Establishment of modern industries in India
- India became a market for British producers and a source of raw materials for British industries. Due to the policy made by the British government, the development of industries in India was very slow.
- Modern trade and industry are strong forces of integration, which bring different parts of the country closer to each other. The people working in industries belong to different regions of the country, different castes, and sects.
- Therefore, such situations arise that, caste, communal and regional elements begin to end them. A sense of brotherhood is created among the people working in the factories. With this, they unite and agitate for special demands.
- As a result, the urban areas become centers of a political movement. For all these reasons the development of industries played an important role in binding the people as a nation.
- Helped to fill national consciousness in the development of modern industries that started in India in the late 19th century.
- The development of industries led to the emergence of two important classes in society, the capitalist class, and the industrial working class.
- For more development of these two classes, it was necessary to industrialize the country.
- British rule was an obstacle to the industrial development of India, so it was also opposed to both these classes.
- Each of these classes also had its own public interest. For example, the owners of cotton textile factories all over the country were equally affected by the economic policies of the British and their problems and objectives were also similar.
Impact of Modern Education
- The spread of modern education played an important role of Indian Nationalism in raising the national consciousness.
- English education was started by the British because the reasons and objectives were limited.
- The British rulers thought that Indians who got an education in English medium would become supporters of their rule but the king’s English education was welcomed by Indian leaders like Ram Mohan Roy, he thought that through English education, the people of India would be exposed to the advanced knowledge of the world.
- It would enable Indians to know the literature of European languages and events in other parts of the world. Many revolutionary changes took place in the West in the 18th and 19th centuries.
- The great thinkers of the West wrote books in support of democracy, equality, and nationalism. Said that the real rulers of any country are the people there and people have the right to overthrow such a government according to their aspirations. does not work and harasses them.
- Education opened the doors of modern knowledge for Indians, due to which nationalist and democratic ideas started to flourish, and revolutionary and nationalist movements of other countries became a source of inspiration for them.
- Educated Indians from all over the country began to have a common vision about the country’s problems.

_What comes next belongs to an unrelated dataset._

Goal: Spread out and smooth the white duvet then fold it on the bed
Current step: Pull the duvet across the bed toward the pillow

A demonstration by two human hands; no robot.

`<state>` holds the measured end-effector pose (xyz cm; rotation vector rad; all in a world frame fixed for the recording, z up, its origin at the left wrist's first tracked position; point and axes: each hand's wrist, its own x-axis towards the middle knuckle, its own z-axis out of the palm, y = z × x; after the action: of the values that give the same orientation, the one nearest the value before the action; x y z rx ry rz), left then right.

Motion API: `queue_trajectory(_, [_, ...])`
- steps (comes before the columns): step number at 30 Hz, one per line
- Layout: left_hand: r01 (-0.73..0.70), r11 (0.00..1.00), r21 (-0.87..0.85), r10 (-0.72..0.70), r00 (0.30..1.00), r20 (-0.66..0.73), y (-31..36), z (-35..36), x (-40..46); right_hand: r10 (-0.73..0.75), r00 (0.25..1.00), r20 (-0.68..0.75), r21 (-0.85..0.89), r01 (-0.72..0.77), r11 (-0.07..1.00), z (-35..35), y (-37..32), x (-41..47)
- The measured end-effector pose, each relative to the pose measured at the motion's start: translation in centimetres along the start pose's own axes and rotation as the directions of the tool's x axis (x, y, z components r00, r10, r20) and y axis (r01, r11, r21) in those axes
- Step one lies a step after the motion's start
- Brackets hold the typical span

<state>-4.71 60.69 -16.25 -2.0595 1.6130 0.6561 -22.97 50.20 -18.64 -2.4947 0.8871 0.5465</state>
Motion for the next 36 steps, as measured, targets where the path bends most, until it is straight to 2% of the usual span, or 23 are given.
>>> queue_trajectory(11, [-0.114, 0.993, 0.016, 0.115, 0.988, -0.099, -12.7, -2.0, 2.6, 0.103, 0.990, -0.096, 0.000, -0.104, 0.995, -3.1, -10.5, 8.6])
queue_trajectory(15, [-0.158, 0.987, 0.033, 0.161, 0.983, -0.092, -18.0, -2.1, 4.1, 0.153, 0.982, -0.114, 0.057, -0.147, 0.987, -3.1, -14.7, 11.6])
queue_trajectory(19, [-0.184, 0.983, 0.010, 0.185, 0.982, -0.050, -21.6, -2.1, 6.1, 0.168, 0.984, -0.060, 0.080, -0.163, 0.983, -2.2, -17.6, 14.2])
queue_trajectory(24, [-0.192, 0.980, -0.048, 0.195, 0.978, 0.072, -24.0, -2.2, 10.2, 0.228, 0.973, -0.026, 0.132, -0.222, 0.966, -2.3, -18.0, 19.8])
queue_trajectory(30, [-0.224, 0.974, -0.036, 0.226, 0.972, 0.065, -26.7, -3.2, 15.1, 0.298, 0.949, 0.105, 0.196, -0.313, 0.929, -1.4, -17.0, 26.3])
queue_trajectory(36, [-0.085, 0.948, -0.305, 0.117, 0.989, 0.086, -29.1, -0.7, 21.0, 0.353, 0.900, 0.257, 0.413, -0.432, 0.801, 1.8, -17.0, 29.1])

Establishment of Political Institutions
- Around the middle of the 19th century, political gatherings of Indians began to be established, they were established in presidency cities like Kolkata, Mumbai, and Madras, and in these institutions, the demand was raised to make Indians a partner in the administration of the country.
- The Bombay Association was established in 1852 AD for the welfare of the Indian public and for sending applications to the British authorities in India and Britain.
- The Madras Native Association was established in 1852 for the same purpose.
- In the 1870s and 1880s, due to some incidents, the discontent against British rule increased and the government took repressive measures against the efforts of the Indians to meet their demands.